Plaintiffs argue reconsideration is warranted here on the basis that (1) the Court erroneously placed the burden of proof for accrual based on discovery on Plaintiffs; (2) the Court should reconsider when accrual based on discovery occurred that is consistent with the fiduciary relationship between patient and practitioner, (4) analysis under the proper burden of proof demonstrates summary judgment was inappropriate, and (3) Defendants’ fraudulent concealment tolled the statute of limitations. ECF No. 100.

The Court has reviewed its Order granting summary judgment and Plaintiffs’ Motion for Reconsideration and finds Plaintiffs have not shown manifest error or mistake in the Court‘s ruling, or facts or legal authority which could not have been brought to the attention of the Court earlier, through reasonable diligence.

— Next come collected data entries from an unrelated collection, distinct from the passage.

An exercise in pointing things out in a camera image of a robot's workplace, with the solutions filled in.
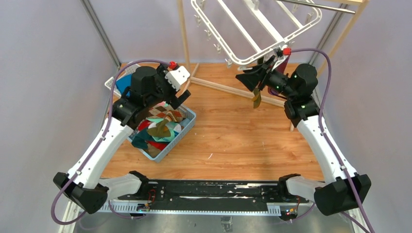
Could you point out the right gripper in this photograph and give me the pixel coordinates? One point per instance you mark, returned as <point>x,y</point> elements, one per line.
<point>250,77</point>

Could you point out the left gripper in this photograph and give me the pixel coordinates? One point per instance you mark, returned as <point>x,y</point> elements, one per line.
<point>177,102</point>

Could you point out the argyle patterned sock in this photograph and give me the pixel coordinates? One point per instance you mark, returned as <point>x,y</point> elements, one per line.
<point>167,113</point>

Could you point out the olive striped sock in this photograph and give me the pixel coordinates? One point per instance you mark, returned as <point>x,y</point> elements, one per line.
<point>257,98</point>
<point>160,128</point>

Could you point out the beige sock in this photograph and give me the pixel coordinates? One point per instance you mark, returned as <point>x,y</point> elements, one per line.
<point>147,124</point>

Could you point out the white clip sock hanger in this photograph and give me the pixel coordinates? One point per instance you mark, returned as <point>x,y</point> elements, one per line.
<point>246,30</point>

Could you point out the dark green sock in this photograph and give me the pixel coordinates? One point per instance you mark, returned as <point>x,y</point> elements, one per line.
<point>141,140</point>

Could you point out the teal and white sock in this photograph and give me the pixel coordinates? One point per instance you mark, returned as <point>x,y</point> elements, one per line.
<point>174,128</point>

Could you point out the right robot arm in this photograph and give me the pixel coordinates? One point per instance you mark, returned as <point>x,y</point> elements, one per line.
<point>343,187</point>

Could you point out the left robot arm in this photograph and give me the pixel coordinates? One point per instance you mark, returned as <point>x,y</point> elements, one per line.
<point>148,87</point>

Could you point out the light blue plastic basket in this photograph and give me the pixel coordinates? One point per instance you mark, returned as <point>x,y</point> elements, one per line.
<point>187,124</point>

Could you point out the wooden drying rack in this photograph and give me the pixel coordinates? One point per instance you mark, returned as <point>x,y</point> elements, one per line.
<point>338,38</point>

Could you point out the maroon striped sock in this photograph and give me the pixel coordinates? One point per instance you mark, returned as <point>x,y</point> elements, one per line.
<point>281,68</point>

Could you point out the blue cloth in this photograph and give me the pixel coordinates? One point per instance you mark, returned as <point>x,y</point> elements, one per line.
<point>123,82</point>

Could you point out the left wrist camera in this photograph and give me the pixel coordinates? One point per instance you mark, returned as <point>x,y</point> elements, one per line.
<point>176,78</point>

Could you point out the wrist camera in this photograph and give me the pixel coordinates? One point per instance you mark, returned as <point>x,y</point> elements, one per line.
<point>176,78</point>
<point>280,55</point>

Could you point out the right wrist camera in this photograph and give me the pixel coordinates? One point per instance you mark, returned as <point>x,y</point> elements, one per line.
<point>280,55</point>

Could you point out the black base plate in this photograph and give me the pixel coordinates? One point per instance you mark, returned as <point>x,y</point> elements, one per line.
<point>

Under RCW 4.16.350, the discovery rule “can be invoked only when the plaintiff has exercised due diligence; it will not be invoked when the plaintiff has had ready access to information that a wrong occurred.” Zaleck v. Everett Clinic, 60 Wash. App. 107, 113 (1991). This rule requires the plaintiff to “make further diligent inquiry to ascertain the scope of the actual harm” after being “placed on notice by some appreciable harm occasioned by another‘s wrongful conduct.” Green v. Am. Pharm. Co., 136 Wash. 2d 87, 96 (1998). “If such diligence is not exercised in a timely manner, the cause of action will be barred by the statute of limitations.” Reichelt v. Johns-Manville Corp., 107 Wash. 2d 761, 772 (1987). “The plaintiff bears the burden of proving that the facts constituting the claim were not and could not have been discovered by due diligence within the applicable limitations period.” Clare v. Saberhagen Holdings, Inc., 129 Wash. App. 599, 603 (2005).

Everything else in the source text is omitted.